A number of years ago one of my grandsons came from Israel to Brooklyn to live with me.
He was a teenager and knew very little English. I knew that I had to get him into a school or else he would end up on the street and that was unacceptable. But there really weren’t any Yeshivas that were willing or able to accept him. He was a good boy and very smart, but one had to dig deep to find that.
And then I heard of a small Yeshiva, Yeshivas Simchas Chaim, that was run by Yoni Hikind and some Rabbanim, for boys that didn’t seem to fit anywhere else.
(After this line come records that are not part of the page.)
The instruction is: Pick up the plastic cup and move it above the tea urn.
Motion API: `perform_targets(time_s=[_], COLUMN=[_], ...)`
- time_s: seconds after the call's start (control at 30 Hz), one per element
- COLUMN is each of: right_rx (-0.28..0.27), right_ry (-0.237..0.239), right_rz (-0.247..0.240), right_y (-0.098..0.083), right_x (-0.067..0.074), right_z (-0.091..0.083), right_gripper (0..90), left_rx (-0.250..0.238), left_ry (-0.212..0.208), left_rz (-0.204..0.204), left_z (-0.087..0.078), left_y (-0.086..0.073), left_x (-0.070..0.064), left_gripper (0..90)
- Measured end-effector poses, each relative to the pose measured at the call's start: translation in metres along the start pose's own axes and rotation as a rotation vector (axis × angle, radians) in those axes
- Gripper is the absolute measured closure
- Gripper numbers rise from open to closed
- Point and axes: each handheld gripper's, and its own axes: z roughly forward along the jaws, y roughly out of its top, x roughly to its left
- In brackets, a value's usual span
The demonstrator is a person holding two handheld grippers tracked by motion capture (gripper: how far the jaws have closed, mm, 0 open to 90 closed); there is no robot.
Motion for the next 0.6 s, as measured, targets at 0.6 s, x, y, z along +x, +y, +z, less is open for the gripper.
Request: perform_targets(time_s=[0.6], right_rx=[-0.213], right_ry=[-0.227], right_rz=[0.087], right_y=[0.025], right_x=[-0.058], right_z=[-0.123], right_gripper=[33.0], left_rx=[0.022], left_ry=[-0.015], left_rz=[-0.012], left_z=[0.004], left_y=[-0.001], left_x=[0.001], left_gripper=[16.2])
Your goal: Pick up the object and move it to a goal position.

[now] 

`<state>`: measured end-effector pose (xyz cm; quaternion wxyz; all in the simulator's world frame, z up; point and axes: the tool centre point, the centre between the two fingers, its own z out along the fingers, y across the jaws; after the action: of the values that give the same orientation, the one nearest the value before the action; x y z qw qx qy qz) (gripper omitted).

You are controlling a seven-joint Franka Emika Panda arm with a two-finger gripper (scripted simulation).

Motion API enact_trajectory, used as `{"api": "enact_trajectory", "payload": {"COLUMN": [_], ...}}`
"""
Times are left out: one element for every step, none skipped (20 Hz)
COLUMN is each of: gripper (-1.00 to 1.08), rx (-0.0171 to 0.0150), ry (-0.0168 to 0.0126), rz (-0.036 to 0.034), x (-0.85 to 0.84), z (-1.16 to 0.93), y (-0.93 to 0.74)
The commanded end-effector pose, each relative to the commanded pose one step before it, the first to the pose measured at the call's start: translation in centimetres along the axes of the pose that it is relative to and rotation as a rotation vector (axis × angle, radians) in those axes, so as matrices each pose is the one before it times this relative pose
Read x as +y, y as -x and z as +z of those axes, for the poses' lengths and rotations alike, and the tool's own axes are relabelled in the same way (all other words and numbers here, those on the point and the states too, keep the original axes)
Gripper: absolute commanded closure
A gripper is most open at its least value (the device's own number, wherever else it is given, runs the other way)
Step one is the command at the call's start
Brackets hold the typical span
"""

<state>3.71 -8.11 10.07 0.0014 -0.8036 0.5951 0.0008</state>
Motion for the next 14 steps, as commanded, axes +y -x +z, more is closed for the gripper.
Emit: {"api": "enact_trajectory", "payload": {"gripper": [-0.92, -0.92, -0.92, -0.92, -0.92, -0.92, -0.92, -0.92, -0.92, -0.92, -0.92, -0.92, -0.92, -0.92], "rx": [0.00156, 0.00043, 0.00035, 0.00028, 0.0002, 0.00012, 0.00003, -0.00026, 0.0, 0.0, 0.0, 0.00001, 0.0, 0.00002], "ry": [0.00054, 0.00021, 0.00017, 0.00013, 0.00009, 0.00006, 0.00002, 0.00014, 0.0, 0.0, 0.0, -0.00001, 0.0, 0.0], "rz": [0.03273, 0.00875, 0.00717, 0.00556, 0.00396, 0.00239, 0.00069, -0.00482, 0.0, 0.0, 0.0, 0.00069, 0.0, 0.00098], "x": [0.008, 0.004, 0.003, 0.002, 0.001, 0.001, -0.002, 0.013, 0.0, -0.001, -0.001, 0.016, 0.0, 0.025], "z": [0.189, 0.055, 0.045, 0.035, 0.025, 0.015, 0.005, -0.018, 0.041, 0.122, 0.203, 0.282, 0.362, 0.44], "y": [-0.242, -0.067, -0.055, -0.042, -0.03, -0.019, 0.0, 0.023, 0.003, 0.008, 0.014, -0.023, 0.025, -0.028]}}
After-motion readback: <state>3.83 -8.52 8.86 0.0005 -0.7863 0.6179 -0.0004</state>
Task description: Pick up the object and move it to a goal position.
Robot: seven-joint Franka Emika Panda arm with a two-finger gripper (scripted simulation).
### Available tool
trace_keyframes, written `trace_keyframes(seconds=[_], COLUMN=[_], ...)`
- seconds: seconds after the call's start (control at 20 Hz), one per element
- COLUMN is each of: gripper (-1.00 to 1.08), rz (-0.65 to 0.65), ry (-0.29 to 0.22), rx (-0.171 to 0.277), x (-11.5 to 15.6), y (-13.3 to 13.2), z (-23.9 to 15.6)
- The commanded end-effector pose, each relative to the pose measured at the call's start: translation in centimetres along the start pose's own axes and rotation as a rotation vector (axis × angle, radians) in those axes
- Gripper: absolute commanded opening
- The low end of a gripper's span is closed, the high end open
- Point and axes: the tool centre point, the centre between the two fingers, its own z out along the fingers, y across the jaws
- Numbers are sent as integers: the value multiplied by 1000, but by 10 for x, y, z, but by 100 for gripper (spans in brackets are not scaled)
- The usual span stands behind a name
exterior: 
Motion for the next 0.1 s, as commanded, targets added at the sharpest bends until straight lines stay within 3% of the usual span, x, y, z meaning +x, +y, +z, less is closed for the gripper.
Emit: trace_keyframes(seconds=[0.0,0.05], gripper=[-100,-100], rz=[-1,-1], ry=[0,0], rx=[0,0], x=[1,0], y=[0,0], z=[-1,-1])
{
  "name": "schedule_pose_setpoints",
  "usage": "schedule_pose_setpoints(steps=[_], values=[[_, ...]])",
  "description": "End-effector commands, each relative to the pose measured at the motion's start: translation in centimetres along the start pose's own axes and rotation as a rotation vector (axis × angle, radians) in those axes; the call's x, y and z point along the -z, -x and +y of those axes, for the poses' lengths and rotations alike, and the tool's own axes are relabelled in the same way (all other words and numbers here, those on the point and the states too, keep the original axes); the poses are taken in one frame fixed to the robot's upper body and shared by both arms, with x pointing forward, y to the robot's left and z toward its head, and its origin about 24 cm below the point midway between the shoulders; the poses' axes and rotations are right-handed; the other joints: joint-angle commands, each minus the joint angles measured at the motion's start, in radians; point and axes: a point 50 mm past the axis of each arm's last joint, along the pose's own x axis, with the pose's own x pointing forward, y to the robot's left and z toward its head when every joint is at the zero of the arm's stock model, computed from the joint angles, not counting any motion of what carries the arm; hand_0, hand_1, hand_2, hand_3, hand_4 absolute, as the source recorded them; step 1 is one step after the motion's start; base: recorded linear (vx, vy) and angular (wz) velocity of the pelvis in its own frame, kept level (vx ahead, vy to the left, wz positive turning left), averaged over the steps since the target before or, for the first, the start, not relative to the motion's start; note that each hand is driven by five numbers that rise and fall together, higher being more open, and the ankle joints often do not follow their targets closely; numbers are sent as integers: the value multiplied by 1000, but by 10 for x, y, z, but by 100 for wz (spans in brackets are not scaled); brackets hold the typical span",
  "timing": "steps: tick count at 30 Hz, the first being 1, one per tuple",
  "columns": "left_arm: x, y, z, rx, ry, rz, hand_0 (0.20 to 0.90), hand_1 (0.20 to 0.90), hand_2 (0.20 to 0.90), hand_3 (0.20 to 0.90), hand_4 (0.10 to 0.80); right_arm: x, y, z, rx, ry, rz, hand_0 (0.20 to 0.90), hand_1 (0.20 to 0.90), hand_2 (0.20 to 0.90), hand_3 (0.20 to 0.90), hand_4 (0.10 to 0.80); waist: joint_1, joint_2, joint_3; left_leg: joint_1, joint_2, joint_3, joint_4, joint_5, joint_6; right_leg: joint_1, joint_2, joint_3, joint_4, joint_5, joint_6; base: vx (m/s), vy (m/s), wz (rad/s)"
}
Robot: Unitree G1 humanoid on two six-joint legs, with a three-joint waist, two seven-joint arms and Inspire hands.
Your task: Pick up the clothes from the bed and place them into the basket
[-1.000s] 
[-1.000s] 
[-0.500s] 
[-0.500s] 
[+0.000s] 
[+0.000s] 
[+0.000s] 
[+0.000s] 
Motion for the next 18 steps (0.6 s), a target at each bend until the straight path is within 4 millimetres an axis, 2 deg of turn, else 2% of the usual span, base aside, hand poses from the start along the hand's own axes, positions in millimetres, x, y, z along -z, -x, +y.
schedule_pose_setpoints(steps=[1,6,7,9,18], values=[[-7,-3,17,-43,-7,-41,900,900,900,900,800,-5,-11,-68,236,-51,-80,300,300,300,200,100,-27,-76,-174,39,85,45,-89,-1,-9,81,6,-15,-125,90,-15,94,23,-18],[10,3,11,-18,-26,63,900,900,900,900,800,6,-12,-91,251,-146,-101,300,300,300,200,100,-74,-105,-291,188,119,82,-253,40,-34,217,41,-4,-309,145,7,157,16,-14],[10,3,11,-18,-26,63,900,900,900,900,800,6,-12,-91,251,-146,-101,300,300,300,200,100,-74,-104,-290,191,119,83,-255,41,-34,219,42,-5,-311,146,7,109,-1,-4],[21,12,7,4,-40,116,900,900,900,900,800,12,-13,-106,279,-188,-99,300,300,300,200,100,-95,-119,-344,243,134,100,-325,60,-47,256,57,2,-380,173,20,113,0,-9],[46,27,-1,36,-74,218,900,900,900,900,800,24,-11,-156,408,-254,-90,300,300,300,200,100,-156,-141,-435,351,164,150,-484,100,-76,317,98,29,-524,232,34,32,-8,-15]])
I immediately took my grandson to him. Yoni and the Rabbanim spoke to my grandson, and in spite of himself, he found himself liking what he heard and liking Yoni. I drove him to school every day and gradually he wanted to go and told me that I didn’t have to drive him anymore, he could go himself.
He excelled in math though he had lacked basic skills when he started out, and he learned English and could speak it and eventually could read it, but best of all was the open door policy that Yoni had.
Whenever my grandson needed to speak to someone he knew that Yoni would listen and be non judgmental. When he was invited with a number of other students for a Shabbos meal at the Hikind home, he was proud and happy to be included. And so he put his mind to his studies and passed tests and I could see many changes in him.
The motivation that my grandson got from Yoni Hikind lasted and today Baruch Hashem, he is back in Israel and succeeding at whatever he sets his mind to accomplish.